According to Court documents, the IPR process has been used to invalidate some 1,300 patents since 2012. Tech companies are largely please with the decision, as it allows them to continue to use the IPR process to challenge patents instead of having to undergo long, drawn out litigation against alleged patent trolls.

But, pharmaceutical and biotech companies are more worried about the ruling, fearing it may open the door for competitors to more easily (and cheaply) invalidate patents through IPR. This gets to the difficulty of treating two fundamentally different industries (tech/internet companies and pharm/biotech companies) with different business models the same when it comes to intellectual property.

For modern tech companies, potential returns are much greater. Modern internet companies are driven by network effects that can generate massive returns to scale for innovation. They’re able to spread fixed costs over a massive user base that can scale quickly. Meanwhile, Moore’s Law (yea, I went there) implies that R&D cost, on a per unit basis, continues to decline for computing-based R&D.

On the other hand, evidence suggests that biotech and pharmaceutical R&D is only getting more difficult and more costly. Some have even referred to drug discovery as operating under a “reverse-Moore’s law,” and while machine learning may facilitate the drug discovery process, this promise is largely unfilled as of yet.

The Constitution gave Congress the power to “promote the progress of Science and and useful arts,” but the reality is spurring innovation requires different tactics in different industries. We can quibble about how strong patents should be in the biotech and pharmaceutical industries, but the heavy capital investment required to innovate in these sectors necessitates some statutory protection. But, the case for government-granted monopolies (patents) for software innovations is much more tenuous.

While we wait for the merging of software and biology (or, for software to eat biology), it’s important to recognize the different capital structures at play for different industries and structure incentives accordingly. We don’t need the government to incentive investment in the next “one-click buying” patent, but we do need to incentivize continued commercial investment in biological R&D. Government-granted monopolies are an impure means to an end (innovation), and it’s important to critically evaluate when and where they should actually be issued.

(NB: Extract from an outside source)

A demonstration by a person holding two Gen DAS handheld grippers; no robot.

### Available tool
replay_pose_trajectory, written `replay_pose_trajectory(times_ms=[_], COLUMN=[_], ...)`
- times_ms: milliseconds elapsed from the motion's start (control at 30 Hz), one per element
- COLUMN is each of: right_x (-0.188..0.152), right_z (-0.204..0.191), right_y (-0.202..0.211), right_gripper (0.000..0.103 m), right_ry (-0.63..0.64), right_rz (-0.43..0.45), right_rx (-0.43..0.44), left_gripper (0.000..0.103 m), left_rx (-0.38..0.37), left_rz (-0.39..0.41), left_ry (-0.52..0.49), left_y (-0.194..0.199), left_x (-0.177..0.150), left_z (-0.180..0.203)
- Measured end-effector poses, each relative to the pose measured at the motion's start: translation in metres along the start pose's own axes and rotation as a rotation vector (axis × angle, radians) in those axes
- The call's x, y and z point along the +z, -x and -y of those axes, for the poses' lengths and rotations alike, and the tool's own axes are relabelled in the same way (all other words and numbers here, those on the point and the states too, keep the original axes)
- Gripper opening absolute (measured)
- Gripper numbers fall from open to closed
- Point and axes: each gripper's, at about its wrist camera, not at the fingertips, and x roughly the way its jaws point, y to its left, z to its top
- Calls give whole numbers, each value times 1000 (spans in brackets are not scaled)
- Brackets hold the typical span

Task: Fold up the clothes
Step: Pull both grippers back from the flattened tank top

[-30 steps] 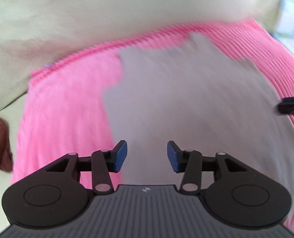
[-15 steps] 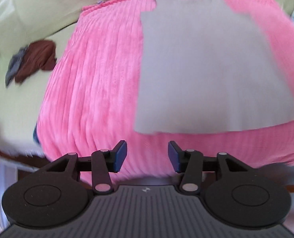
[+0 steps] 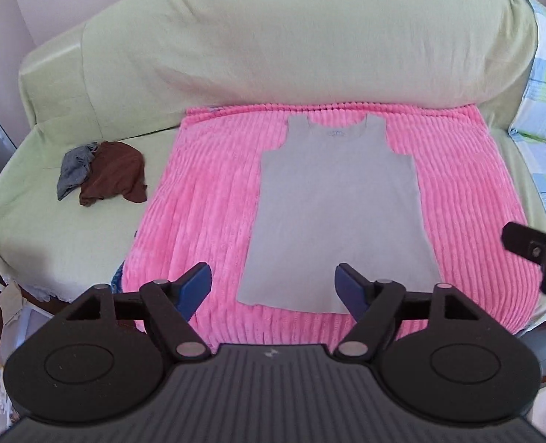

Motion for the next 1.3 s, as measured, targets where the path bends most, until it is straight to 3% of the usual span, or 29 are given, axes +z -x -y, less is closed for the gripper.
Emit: replay_pose_trajectory(times_ms=[267, 633, 933, 1067, 1300], right_x=[-17, -17, -7, -4, 13], right_z=[-20, -48, -62, -62, -48], right_y=[23, 39, 12, -4, -59], right_gripper=[101, 101, 101, 101, 101], right_ry=[25, -5, -86, -124, -102], right_rz=[-61, -54, -35, -52, -85], right_rx=[-31, -80, -167, -173, -140], left_gripper=[78, 79, 79, 79, 78], left_rx=[-24, -94, -151, -168, -192], left_rz=[-34, -43, -41, -46, -68], left_ry=[-8, -88, -189, -218, -221], left_y=[23, 24, -12, -28, -91], left_x=[-11, 1, 24, 32, 58], left_z=[-11, -26, -31, -35, -39])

The second, less exciting opinion held that when the USPTO institutes an IPR process to review an already issued patent, it must decide the patentability of all claims the petitioner has challenged.

Photo by freestocks.org on Unsplash
Some inventions require patents (above). Some don’t. Photo by freestocks.org on Unsplash.

🎧 SPOTIFY THE HITMAKER

On April 24, Spotify announced its new free tier with a few major changes. First, it’ll recommend music to users on the fly using its machine learning. Second, and more importantly, it’ll let free-tier users listen on-demand to whatever song they want, as many times as they want, if the song appears on one of Spotify’s 15 personalized discovery playlists. These playlists account for about 750 tracks in total.

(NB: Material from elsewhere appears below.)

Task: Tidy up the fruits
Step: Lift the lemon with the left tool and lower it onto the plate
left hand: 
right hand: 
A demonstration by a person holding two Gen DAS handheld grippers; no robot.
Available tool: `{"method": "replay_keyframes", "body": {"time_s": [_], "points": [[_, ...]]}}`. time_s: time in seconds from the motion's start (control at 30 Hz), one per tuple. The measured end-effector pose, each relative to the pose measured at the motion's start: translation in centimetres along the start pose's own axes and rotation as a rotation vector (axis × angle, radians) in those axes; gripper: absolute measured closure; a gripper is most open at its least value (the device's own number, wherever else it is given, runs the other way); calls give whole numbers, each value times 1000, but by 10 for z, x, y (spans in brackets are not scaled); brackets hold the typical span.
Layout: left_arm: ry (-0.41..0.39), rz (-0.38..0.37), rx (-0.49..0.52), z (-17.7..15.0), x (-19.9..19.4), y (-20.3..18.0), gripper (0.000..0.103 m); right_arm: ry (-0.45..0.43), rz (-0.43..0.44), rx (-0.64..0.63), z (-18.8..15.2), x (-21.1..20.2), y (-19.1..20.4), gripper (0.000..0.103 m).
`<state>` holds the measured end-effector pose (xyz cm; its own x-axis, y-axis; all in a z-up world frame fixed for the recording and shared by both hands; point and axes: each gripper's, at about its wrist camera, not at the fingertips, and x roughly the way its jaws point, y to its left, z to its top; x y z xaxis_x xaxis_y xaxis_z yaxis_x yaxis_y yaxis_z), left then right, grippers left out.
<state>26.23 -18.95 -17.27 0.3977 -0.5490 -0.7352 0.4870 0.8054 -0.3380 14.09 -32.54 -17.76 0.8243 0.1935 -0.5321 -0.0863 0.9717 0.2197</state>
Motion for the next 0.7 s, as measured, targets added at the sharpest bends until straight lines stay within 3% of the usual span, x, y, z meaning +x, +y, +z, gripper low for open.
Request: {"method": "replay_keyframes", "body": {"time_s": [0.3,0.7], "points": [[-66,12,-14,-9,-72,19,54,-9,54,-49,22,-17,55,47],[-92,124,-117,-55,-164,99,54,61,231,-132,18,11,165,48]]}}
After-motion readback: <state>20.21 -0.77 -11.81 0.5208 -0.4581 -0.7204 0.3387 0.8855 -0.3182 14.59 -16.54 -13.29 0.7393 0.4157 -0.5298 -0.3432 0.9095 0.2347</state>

As I wrote after Spotify filed its F1, its success depends largely on its ability to cut out the music labels, whose content currently accounts for 87% of content streamed on Spotify. With the overhaul of its free tier, Spotify is attempting to mint new hints, allowing the 90 million users of its free tier to listen to certain songs, selected by Spotify, as often as they want. Spotify’s success depends in large part on its ability to serve as a platform for new or up-and-coming artists, helping users discover new artists while at the same time helping new artists get discovered. It’s a beneficial relationship for both listener and musician, with Spotify sitting in the middle taking a cut of the transaction. Providing free users access to unlimited listening of select songs drastically increases Spotify’s ability to be a hitmaker.

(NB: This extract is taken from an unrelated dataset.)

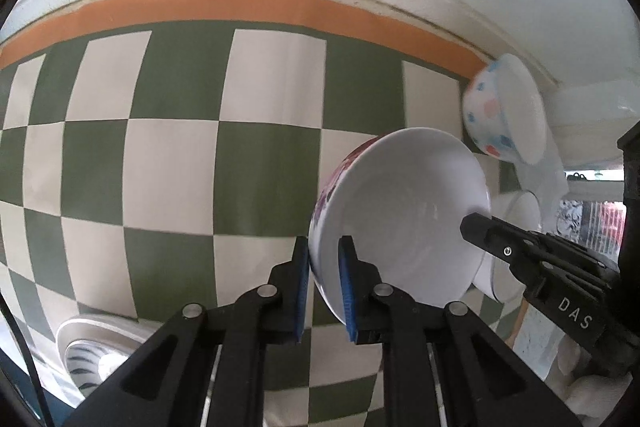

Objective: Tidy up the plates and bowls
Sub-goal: 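Move both grippers to a plain white bowl and grip its rim, then carry the held white bowl with both grippers toward the other white bowl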

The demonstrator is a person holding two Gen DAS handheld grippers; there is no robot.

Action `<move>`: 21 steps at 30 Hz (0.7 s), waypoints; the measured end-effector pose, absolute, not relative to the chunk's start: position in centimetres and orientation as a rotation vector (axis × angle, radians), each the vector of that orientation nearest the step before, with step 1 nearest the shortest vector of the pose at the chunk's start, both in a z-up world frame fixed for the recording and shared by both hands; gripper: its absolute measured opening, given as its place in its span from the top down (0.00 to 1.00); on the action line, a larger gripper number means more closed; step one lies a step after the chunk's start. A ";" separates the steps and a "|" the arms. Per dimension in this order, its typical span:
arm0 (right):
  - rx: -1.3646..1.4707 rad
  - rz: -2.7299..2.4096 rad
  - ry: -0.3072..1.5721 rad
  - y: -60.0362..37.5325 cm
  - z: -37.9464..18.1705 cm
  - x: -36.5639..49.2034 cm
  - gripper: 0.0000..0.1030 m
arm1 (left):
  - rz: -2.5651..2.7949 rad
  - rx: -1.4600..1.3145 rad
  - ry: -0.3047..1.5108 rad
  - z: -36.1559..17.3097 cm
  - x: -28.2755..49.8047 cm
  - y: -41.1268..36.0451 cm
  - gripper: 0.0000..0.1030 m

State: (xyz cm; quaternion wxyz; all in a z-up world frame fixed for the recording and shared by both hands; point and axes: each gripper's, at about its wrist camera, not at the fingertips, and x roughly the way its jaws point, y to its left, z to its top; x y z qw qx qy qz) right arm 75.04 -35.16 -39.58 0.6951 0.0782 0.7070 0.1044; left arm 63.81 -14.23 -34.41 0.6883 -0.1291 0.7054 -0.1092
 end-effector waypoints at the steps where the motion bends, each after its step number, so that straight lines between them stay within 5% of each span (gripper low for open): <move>1: 0.183 0.233 1.572 -35.3 -39.0 74.7 0.92 | -0.254 -0.280 1.568 -33.8 63.5 -14.3 0.88; 11: 0.226 0.225 1.549 -37.2 -34.4 67.8 0.91 | -0.351 -0.201 1.561 -30.2 58.1 -15.9 0.88; 21: 0.259 0.168 1.615 -39.9 -36.5 59.5 0.91 | -0.409 -0.141 1.658 -33.6 52.8 -17.5 0.88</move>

Apropos the patent discussion above, note that while Spotify has patents related to its machine learning and recommendation algorithms, these may not be essential to its business. The fact that it has 160 million total users makes the cost of acquiring these patents relatively trivial. Either way, the data Spotify continues to gather on its users is much more valuable (and protectable) than any patent it may or may not have acquired.


🎬 NETFLIX THEATRES?

From one subscription media business to another. Reports have emerged that Netflix is looking for ways to get into the movie theatre business. While it may not be interested in Mark Cuban’s Landmark Theatres anymore, it sounds like Netflix wants to get some of its productions in theatres so it can qualify for awards. Jeff Bezos has long been obsessed with garnering awards with his Prime Video service, so it seems he’s not the only one with a complex (the Prime Video section of his shareholder letter is basically one long sentence about how awesome Prime is because of all the meaningless awards its various shows received).

Of course, Netflix (and to a lesser extent, Prime Video), are successful illustrations of the “laddering up” strategy that Spotify is now pursuing. That is, they built businesses off of licensing copyrighted content from TV and movie studios, building a war chest to invest in their own original content and cut out the middle man.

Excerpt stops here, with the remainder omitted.